• WORK TASK: Retype all of the data shown below, keeping every character the same.

• DATASET CONTENT:

▼▼▼

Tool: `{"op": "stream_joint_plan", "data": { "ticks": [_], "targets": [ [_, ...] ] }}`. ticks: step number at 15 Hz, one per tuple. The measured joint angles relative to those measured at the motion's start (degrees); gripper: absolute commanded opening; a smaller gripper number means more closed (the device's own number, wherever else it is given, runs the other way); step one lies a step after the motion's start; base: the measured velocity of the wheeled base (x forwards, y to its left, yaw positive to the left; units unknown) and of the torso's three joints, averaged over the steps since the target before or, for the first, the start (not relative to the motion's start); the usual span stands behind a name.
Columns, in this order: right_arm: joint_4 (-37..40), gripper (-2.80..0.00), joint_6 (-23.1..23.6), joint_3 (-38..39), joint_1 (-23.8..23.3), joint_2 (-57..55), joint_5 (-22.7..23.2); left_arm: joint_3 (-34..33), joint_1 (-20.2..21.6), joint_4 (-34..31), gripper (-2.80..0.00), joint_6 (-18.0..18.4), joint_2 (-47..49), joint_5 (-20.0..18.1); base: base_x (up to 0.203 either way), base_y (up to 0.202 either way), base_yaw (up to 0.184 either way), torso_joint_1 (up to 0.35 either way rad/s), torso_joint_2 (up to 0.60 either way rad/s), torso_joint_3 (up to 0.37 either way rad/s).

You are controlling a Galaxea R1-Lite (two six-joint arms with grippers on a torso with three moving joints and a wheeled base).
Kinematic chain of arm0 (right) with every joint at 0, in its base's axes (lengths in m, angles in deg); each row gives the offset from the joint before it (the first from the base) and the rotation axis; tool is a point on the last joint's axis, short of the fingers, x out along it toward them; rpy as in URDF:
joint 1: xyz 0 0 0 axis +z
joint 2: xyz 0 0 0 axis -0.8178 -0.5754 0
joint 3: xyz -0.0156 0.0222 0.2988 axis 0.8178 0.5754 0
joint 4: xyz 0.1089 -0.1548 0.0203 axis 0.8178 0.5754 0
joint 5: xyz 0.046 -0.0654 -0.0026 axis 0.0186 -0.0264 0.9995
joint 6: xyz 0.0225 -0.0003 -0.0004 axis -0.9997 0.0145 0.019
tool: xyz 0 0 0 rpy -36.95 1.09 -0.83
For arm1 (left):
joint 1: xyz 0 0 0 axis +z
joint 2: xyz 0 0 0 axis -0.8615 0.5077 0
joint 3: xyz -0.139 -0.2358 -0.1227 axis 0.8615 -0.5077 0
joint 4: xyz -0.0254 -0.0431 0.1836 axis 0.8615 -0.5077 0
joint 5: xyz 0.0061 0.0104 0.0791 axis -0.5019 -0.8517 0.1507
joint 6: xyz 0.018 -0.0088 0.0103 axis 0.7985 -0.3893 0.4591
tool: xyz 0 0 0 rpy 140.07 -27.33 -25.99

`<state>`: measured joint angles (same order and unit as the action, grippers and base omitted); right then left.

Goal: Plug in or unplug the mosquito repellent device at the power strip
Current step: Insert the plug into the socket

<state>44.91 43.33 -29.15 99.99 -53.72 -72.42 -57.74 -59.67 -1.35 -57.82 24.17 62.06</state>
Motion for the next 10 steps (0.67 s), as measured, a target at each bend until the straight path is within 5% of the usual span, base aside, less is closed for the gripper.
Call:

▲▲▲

• RESPONSE TO THE EXERCISE:
Tool: `{"op": "stream_joint_plan", "data": { "ticks": [_], "targets": [ [_, ...] ] }}`. ticks: step number at 15 Hz, one per tuple. The measured joint angles relative to those measured at the motion's start (degrees); gripper: absolute commanded opening; a smaller gripper number means more closed (the device's own number, wherever else it is given, runs the other way); step one lies a step after the motion's start; base: the measured velocity of the wheeled base (x forwards, y to its left, yaw positive to the left; units unknown) and of the torso's three joints, averaged over the steps since the target before or, for the first, the start (not relative to the motion's start); the usual span stands behind a name.
Columns, in this order: right_arm: joint_4 (-37..40), gripper (-2.80..0.00), joint_6 (-23.1..23.6), joint_3 (-38..39), joint_1 (-23.8..23.3), joint_2 (-57..55), joint_5 (-22.7..23.2); left_arm: joint_3 (-34..33), joint_1 (-20.2..21.6), joint_4 (-34..31), gripper (-2.80..0.00), joint_6 (-18.0..18.4), joint_2 (-47..49), joint_5 (-20.0..18.1); base: base_x (up to 0.203 either way), base_y (up to 0.202 either way), base_yaw (up to 0.184 either way), torso_joint_1 (up to 0.35 either way rad/s), torso_joint_2 (up to 0.60 either way rad/s), torso_joint_3 (up to 0.37 either way rad/s).

You are controlling a Galaxea R1-Lite (two six-joint arms with grippers on a torso with three moving joints and a wheeled base).
Kinematic chain of arm0 (right) with every joint at 0, in its base's axes (lengths in m, angles in deg); each row gives the offset from the joint before it (the first from the base) and the rotation axis; tool is a point on the last joint's axis, short of the fingers, x out along it toward them; rpy as in URDF:
joint 1: xyz 0 0 0 axis +z
joint 2: xyz 0 0 0 axis -0.8178 -0.5754 0
joint 3: xyz -0.0156 0.0222 0.2988 axis 0.8178 0.5754 0
joint 4: xyz 0.1089 -0.1548 0.0203 axis 0.8178 0.5754 0
joint 5: xyz 0.046 -0.0654 -0.0026 axis 0.0186 -0.0264 0.9995
joint 6: xyz 0.0225 -0.0003 -0.0004 axis -0.9997 0.0145 0.019
tool: xyz 0 0 0 rpy -36.95 1.09 -0.83
For arm1 (left):
joint 1: xyz 0 0 0 axis +z
joint 2: xyz 0 0 0 axis -0.8615 0.5077 0
joint 3: xyz -0.139 -0.2358 -0.1227 axis 0.8615 -0.5077 0
joint 4: xyz -0.0254 -0.0431 0.1836 axis 0.8615 -0.5077 0
joint 5: xyz 0.0061 0.0104 0.0791 axis -0.5019 -0.8517 0.1507
joint 6: xyz 0.018 -0.0088 0.0103 axis 0.7985 -0.3893 0.4591
tool: xyz 0 0 0 rpy 140.07 -27.33 -25.99

`<state>`: measured joint angles (same order and unit as the action, grippers and base omitted); right then left.

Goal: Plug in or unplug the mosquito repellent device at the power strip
Current step: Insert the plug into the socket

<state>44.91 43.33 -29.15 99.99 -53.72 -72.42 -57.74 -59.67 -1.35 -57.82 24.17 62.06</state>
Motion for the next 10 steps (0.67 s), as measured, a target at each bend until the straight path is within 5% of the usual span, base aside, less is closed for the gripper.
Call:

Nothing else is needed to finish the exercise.